Ariane flight VA261

Ariane 5 ECA+ launch
- Launch: 5 July 2023, 22:00 UTC
- Operator: Arianespace
- Pad: Guiana Space Centre, ELA-3
- Payload: Heinrich Hertz Syracuse-4B
- Outcome: Success

Components
- Serial no.: 5119

Ariane launches

= Ariane flight VA261 =

Last launch of the Ariane 5 rocket

Ariane flight VA261 was an Ariane 5 rocket flight that launched the Heinrich Hertz and Syracuse-4B for customers DLR and DGA into space on 5 July 2023. It was the 117th and last Ariane 5 rocket launch.

== Preparation ==
In May 2023, the core stage for the last Ariane 5 launch arrived at Kourou, French Guiana for LVOS and then the two SRB's and the upper cryogenic stage was integrated shortly after. After completing all integration work the launch date was set for 15 June but due to a problem in the booster separation system, the launch was delayed. The next launch date was announced for 4 July. On 3 July the rocket was rolled out to the pad. However, the launch was postponed by one day due to weather.

== Launch ==
The rocket was launched from the ELA-3 launch pad of the Guiana Space Centre on 5 July 2023 at 22:00 UTC. The launch was called perfect after delivering the payloads to desired orbit.

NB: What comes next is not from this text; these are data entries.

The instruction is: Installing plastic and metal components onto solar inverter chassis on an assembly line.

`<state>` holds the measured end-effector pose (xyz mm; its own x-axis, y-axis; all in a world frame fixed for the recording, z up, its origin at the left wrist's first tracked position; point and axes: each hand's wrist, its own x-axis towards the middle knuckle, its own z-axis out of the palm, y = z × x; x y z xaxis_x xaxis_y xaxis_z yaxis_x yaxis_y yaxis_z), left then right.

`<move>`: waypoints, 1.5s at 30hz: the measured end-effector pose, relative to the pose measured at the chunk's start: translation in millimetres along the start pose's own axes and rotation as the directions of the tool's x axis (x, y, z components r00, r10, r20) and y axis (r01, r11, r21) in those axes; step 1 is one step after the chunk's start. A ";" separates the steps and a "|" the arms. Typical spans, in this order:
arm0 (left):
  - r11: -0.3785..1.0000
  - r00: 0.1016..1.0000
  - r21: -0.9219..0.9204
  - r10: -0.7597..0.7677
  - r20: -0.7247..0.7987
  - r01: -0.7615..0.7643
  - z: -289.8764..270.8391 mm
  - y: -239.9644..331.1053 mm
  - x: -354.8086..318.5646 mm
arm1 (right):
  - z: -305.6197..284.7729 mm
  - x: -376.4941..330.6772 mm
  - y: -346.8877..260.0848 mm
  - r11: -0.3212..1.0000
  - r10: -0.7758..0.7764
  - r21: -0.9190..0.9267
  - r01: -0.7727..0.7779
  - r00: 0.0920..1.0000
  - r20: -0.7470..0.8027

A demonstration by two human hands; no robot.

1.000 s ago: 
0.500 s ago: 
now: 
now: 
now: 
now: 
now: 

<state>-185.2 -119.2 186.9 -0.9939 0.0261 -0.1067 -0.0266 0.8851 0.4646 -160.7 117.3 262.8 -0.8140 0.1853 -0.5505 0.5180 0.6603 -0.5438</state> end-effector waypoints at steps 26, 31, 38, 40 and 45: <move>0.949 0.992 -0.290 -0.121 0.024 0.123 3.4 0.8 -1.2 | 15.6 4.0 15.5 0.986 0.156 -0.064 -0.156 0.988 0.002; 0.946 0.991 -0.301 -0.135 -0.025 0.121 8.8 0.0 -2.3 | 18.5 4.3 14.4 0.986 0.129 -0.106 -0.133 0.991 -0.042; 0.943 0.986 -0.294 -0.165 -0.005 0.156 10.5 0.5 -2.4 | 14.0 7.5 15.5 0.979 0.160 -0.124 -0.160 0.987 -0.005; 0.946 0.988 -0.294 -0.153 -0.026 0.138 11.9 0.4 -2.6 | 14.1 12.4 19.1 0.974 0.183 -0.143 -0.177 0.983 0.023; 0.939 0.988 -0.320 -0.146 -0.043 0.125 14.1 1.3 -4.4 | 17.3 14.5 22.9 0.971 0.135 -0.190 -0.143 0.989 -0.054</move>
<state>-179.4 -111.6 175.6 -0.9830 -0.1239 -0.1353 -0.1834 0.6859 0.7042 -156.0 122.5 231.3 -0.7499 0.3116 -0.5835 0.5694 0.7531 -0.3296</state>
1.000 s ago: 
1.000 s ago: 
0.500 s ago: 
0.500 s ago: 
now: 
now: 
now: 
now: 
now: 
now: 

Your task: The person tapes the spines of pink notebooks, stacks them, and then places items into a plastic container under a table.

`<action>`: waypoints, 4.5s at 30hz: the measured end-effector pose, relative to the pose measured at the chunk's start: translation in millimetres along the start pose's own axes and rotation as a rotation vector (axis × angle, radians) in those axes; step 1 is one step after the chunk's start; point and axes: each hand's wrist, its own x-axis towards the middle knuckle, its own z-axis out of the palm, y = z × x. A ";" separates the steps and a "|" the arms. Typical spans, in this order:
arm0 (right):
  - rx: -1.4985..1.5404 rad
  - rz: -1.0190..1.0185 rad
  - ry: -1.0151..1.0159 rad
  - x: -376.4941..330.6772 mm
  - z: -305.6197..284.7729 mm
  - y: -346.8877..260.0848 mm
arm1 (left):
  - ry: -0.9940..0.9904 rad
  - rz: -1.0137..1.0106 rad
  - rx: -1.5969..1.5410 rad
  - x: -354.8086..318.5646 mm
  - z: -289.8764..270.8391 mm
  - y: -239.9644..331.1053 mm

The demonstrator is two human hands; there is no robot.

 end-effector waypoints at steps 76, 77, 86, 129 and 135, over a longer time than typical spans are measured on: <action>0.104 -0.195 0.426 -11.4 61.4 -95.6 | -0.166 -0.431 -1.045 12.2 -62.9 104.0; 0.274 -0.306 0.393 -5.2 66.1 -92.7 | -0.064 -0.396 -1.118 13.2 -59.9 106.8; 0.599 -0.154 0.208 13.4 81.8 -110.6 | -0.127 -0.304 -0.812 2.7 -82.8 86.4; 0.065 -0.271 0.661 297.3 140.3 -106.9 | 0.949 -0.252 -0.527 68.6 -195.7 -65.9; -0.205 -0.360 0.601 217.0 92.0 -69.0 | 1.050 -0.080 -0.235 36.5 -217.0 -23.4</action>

After the launch there were concerns on the availability of European launch vehicles as the new Vega C rocket has suffered a launch failure on its recent VV22 launch while carrying Pléiades Neo 5 & 6 for Airbus Defence and Space, the Ariane 6 rocket was delayed for first flight, and only two Vega flights remained in the manifest.